When I think of encoders, I think of sensory encoders. Those are the things that take temporal data (of whatever type) and convert them into a semantic representation of bits. These bits don’t need to be sparse, they just need to have semantic meaning. This is a difference between encoders and things like regions that also produce SDRs.
@rhyolight makes a valid point. Encoders don’t really produce SDRs (they aren’t necessarily distributed, though they are most often of an acceptable sparsity). So there is that…
Yes, they are distributed. Meaning can be spread across bits.
I say not because Encoders produce output which has contiguous placement requirements (i.e. the location of the on bits is rigidly representational - if you flip an Encoder’s bit you get a vast difference in meaning )
Edit: Maybe there’s room to say there is spatial significance out of necessity as one of the requirements for Encodings because you want overlap and contiguity between bits that represent concepts that are “near” each other… But I still think that they aren’t truly distributed because they aren’t as noise resilient as true SDRs They’re closer to Ascii representation then SP output in my view?
No, the definition of a good Encoder is that flipping one bit corresponds to the least difference in meaning in the underlying metric.
I see, and does that mean their meaning is distributed?
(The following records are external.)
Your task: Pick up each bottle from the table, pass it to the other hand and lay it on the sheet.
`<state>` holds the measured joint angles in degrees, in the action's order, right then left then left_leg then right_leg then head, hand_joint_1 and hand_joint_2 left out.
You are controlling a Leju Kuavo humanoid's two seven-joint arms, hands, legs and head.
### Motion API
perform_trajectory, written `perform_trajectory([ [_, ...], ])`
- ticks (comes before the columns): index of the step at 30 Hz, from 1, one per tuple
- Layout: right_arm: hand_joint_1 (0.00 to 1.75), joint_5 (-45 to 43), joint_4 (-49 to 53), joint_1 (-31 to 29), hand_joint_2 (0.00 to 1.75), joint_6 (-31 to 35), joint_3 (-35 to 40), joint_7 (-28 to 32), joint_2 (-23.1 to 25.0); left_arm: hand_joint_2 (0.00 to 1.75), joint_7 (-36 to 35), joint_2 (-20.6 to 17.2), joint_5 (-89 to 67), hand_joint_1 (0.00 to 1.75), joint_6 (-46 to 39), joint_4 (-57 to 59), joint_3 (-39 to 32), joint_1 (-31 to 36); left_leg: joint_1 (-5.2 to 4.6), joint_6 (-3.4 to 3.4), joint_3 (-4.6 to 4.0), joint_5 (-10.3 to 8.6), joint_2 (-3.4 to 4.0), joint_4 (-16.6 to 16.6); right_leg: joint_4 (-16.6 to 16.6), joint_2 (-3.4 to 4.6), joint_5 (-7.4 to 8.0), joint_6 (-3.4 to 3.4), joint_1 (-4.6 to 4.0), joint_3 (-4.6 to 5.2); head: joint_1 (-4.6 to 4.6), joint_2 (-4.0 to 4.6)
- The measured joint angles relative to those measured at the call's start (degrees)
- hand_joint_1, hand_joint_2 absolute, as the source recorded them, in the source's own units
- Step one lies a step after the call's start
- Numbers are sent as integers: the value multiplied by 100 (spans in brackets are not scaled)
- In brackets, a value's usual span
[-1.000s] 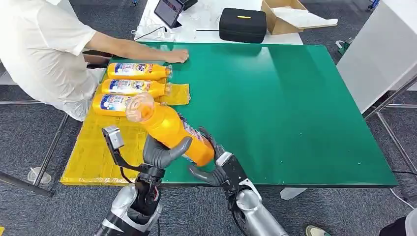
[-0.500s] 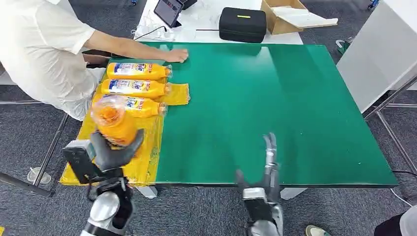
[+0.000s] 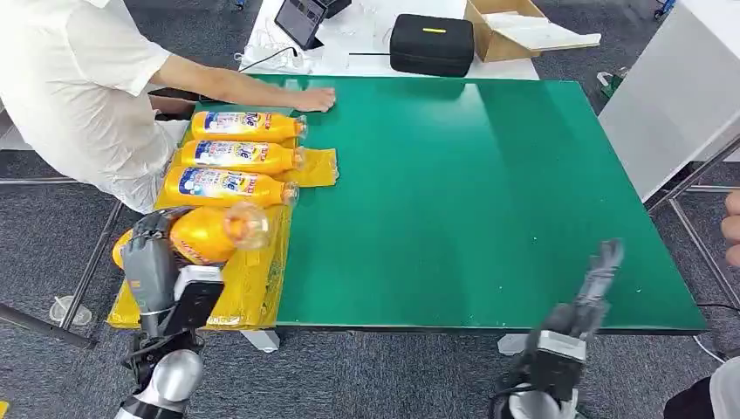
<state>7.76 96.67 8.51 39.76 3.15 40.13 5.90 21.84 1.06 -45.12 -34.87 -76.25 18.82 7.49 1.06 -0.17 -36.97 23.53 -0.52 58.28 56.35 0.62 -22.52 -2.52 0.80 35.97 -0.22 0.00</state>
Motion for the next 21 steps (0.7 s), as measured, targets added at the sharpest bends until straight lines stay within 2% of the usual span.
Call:
perform_trajectory([
  [4,0,-73,176,-77,0,-213,-73,0,7,175,-88,-148,-273,175,492,963,-151,452,0,3,6,-4,6,0,1,1,6,3,-1,0,-2,0],
  [10,0,-226,132,-200,0,-405,-14,0,31,175,-84,-257,-1506,175,355,2505,-2,968,0,3,5,-8,5,0,2,1,6,2,0,-4,-2,-2],
  [19,0,-298,53,-287,0,-654,10,-2,79,175,165,-250,-1453,171,1044,3982,249,1462,0,3,5,-7,-6,-1,2,-7,1,2,0,-9,-2,0],
  [20,0,-298,36,-302,0,-665,13,0,85,175,167,-250,-1448,164,1085,4058,271,1518,0,3,9,-7,-7,-1,2,-8,1,2,0,-13,-2,0],
  [21,0,-298,29,-306,0,-672,12,0,90,175,170,-250,-1446,73,1091,4096,284,1552,0,3,13,-7,-7,-1,2,-8,1,3,0,-16,0,-2],
])
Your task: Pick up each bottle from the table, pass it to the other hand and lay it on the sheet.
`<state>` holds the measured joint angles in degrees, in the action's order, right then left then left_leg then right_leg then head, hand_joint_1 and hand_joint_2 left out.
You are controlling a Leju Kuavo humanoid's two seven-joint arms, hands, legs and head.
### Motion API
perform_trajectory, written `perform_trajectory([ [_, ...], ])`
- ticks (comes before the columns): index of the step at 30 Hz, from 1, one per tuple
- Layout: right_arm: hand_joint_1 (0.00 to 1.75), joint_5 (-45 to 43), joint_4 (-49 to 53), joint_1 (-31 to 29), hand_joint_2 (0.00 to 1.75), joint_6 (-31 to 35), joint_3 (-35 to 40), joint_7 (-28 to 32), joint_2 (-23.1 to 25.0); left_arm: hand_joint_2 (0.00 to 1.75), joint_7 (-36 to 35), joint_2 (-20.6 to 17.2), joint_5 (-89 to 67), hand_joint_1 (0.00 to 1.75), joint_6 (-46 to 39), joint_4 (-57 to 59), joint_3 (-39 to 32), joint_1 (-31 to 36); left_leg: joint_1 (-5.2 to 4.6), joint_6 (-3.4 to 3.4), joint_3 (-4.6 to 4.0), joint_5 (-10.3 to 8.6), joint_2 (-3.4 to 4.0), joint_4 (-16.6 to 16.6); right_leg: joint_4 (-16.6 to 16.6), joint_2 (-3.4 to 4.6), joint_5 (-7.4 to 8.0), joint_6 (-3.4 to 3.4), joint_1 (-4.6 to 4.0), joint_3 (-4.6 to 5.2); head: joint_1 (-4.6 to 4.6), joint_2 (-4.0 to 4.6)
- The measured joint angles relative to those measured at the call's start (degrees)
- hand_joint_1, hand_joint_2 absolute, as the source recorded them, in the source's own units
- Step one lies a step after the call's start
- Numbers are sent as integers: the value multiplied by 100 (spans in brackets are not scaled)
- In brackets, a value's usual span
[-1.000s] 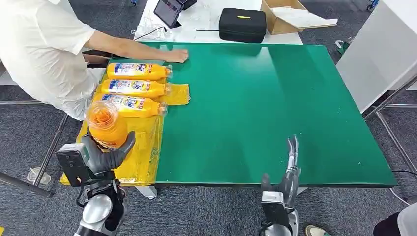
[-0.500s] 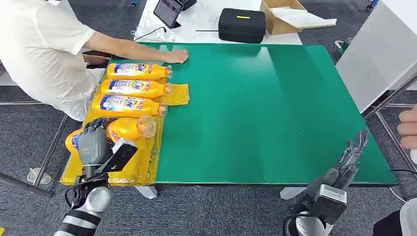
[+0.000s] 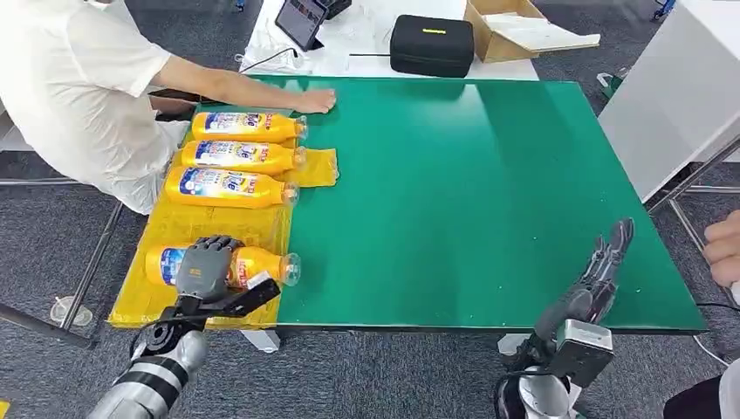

Yes. I call the output of Encoders “pseudoSDRs” because they are SDRs but not necessarily as sparse as the usual. They MUST be distributed, and they MUST have the semantic bit interpretation (in the distributed sense), and they SHOULD be quite sparse.
Actually I don’t know if I accept that @fergalbyrne, this discussion is also related to the difference in opinion over Cortical.io SDRs too…? The rigid placement of on bits in an Encoding means that their meanings are precarious. If the bit you flip is not contiguous with one of the other on bits, you can potentially change the representation to mean something at the other end of the spectrum. This isn’t so for SP SDRs?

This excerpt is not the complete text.